= Exercise requirements =
Using the records below, give the number of lines where the string "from" shows up. Add nothing to it.

Start of Supplied material

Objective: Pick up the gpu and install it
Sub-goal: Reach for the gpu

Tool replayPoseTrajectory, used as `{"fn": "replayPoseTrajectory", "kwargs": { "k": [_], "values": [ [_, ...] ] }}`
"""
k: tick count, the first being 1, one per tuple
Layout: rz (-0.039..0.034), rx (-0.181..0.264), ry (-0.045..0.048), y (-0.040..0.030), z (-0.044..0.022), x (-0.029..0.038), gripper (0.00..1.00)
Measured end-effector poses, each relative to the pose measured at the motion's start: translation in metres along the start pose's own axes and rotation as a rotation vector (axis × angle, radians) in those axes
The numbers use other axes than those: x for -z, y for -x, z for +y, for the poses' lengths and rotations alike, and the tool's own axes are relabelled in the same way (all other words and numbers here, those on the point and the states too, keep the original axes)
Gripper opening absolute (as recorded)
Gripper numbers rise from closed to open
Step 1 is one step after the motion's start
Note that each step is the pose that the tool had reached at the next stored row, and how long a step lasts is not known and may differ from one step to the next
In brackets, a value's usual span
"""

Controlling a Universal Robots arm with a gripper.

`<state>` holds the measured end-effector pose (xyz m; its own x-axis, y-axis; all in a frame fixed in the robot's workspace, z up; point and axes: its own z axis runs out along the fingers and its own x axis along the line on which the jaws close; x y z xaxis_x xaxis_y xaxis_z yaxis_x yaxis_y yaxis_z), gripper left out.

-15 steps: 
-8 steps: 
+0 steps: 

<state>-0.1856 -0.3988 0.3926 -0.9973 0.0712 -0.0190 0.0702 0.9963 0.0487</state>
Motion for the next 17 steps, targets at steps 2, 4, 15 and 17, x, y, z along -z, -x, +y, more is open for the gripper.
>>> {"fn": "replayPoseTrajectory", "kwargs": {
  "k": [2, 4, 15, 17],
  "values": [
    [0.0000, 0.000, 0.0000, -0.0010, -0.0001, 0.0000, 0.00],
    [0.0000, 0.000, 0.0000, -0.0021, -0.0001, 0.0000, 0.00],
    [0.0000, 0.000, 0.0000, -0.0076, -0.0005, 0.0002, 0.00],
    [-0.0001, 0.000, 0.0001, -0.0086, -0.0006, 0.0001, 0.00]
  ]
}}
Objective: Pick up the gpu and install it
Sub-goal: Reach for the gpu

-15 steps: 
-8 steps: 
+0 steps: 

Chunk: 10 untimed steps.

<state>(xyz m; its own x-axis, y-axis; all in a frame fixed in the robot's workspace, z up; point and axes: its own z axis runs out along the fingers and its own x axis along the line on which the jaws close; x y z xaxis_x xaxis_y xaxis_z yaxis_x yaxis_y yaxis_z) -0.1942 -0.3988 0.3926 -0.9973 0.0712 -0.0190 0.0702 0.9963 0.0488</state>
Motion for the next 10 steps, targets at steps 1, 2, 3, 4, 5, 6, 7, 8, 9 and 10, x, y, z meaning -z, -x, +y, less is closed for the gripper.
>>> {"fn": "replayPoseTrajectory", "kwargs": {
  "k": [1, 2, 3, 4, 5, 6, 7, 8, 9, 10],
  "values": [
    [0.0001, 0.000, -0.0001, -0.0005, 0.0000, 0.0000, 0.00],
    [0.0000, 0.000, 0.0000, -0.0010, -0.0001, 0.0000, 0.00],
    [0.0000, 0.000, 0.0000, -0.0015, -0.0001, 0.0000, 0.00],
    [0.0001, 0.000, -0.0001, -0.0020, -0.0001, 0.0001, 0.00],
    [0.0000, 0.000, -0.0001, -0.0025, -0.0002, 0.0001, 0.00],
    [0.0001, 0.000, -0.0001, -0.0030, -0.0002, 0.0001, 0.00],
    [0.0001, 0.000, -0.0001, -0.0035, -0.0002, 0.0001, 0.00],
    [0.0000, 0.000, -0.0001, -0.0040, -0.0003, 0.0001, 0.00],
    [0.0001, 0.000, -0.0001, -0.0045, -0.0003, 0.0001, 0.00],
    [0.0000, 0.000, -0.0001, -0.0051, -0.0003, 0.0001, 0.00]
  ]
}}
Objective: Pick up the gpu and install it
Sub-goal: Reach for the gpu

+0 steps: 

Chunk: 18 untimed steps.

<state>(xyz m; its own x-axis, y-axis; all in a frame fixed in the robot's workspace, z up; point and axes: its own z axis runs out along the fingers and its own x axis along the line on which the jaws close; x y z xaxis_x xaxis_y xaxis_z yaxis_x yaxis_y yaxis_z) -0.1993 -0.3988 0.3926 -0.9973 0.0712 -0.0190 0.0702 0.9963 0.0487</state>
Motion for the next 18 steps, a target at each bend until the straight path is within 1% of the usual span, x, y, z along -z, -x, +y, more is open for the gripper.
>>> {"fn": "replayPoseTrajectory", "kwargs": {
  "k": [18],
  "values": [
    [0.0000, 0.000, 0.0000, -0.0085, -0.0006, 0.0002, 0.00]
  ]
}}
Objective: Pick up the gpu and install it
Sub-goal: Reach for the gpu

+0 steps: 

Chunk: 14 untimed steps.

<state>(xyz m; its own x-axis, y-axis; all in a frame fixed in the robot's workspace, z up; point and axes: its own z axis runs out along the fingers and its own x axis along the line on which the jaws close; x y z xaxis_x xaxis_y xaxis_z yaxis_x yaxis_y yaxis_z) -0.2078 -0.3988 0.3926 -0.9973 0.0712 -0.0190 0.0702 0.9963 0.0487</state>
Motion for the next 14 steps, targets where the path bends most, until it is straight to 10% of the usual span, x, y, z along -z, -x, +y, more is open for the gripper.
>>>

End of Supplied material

= Task output =
2